Subtle pH differences trigger single residue motions for moderating conformations of calmodulin

TL;DR

This study uncovers how subtle pH changes influence calmodulin's conformational states by pinpointing a key residue, E31, whose ionization affects protein flexibility and signaling functions, using computational and experimental approaches.

Contribution

It introduces a combined computational and experimental framework to identify residue-specific pH effects on calmodulin's conformational dynamics, highlighting E31's pivotal role.

Findings

E31 manipulation reproduces conformational shifts

pH variations modulate E31 ionization and protein flexibility

Conformational states correlate with pH-dependent E31 charge changes

Abstract

This study reveals the essence of ligand recognition mechanisms by which calmodulin (CaM) controls a variety of Ca2+ signaling processes. We study eight forms of calcium-loaded CaM each with distinct conformational states. Reducing the structure to two degrees of freedom conveniently describes main features of conformational changes of CaM via simultaneous twist-bend motions of the two lobes. We utilize perturbation-response scanning (PRS) technique, coupled with molecular dynamics simulations to analyze conformational preferences of calcium-loaded CaM, initially in extended form. PRS is comprised of sequential application of directed forces on residues followed by recording the resulting coordinates. We show that manipulation of a single residue, E31 located in one of the EF hand motifs, reproduces structural changes to compact forms, and the flexible linker acts as a transducer of binding information to distant parts of the protein.
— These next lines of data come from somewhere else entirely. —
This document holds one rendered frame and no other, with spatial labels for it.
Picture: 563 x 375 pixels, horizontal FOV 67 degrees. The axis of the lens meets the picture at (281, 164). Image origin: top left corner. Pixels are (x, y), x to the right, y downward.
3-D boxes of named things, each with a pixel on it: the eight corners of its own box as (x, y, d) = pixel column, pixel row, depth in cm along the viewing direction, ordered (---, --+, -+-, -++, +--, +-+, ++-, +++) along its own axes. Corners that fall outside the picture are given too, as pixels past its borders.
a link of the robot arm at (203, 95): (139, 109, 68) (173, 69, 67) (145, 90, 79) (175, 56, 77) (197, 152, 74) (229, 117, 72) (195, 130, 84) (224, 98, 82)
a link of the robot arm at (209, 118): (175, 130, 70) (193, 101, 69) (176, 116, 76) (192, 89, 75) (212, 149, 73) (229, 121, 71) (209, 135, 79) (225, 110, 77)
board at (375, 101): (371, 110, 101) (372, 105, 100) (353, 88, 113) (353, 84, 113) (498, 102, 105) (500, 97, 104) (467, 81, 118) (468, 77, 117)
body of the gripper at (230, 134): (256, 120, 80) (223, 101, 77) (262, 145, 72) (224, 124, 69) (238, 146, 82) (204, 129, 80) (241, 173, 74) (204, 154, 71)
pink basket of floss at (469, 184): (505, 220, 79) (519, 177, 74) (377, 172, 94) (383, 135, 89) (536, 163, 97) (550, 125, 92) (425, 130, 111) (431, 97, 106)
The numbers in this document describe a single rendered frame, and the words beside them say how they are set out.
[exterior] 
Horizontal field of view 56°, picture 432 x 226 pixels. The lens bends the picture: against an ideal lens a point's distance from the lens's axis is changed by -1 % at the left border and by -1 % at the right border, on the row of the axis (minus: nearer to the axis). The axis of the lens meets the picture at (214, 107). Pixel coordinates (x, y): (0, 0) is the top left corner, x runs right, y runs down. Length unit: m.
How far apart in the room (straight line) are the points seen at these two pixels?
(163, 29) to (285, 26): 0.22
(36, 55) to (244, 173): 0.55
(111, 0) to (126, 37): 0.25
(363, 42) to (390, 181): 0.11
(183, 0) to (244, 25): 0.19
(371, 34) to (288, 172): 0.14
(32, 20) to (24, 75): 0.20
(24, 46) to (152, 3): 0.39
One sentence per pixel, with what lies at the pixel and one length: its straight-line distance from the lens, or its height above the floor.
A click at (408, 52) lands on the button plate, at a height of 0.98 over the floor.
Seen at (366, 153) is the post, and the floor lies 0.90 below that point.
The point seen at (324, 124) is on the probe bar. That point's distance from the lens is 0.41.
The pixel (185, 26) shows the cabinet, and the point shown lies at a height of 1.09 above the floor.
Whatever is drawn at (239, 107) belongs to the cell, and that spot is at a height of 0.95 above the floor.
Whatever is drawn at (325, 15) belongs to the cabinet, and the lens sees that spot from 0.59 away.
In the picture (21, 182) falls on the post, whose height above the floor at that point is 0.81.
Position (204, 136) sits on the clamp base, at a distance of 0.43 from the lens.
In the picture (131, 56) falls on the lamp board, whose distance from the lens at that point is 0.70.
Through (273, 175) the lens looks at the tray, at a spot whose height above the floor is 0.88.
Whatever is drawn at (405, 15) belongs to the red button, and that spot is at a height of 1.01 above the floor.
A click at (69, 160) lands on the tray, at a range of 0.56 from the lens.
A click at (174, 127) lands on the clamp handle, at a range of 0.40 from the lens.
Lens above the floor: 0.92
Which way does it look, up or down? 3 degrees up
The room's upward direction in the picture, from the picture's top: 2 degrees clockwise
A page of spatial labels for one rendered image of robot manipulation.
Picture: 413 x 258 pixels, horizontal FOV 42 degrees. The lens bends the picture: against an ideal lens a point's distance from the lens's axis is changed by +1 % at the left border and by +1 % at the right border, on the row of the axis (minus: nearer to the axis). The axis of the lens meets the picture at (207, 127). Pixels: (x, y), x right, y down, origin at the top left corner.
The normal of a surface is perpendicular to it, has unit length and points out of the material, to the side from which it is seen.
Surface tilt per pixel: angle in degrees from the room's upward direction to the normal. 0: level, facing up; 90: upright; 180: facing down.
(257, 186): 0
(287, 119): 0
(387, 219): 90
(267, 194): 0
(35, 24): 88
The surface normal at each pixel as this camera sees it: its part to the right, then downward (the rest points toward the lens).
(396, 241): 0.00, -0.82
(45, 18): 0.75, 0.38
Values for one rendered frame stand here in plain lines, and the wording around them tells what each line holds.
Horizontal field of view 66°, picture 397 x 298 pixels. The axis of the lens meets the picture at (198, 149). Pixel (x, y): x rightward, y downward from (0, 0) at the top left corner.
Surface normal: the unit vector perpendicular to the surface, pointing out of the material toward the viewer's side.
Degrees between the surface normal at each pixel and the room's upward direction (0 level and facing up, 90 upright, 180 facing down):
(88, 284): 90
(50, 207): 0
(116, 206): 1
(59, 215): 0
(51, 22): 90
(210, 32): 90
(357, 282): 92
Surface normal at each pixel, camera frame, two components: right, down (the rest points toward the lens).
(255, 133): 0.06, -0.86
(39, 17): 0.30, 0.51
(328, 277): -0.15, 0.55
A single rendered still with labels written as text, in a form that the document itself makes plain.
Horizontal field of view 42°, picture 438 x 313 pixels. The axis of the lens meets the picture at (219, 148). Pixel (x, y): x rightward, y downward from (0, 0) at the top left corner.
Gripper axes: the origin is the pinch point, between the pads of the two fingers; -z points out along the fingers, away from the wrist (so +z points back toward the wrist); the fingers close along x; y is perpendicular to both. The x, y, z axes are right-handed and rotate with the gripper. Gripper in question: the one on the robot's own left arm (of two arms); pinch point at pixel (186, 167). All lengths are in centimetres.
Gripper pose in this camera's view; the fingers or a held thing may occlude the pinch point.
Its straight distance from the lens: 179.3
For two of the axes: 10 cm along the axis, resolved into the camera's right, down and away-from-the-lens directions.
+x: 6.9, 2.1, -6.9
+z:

Independently, using four different pKa calculation strategies, we find E31 to be the charged residue (out of 52), whose ionization state is most sensitive to subtle pH variations in the physiological range. It is proposed that at relatively low pH, CaM structure is less flexible. By gaining charged states at specific sites at a pH value around 7, local conformational changes in the protein will lead to shifts in the energy landscape, paving the way to other conformational states. These findings are in accordance with FRET measured shifts in conformational distributions towards more compact forms with decreased pH. They also corroborate mutational studies and proteolysis results which point to the significant role of E31 in CaM dynamics.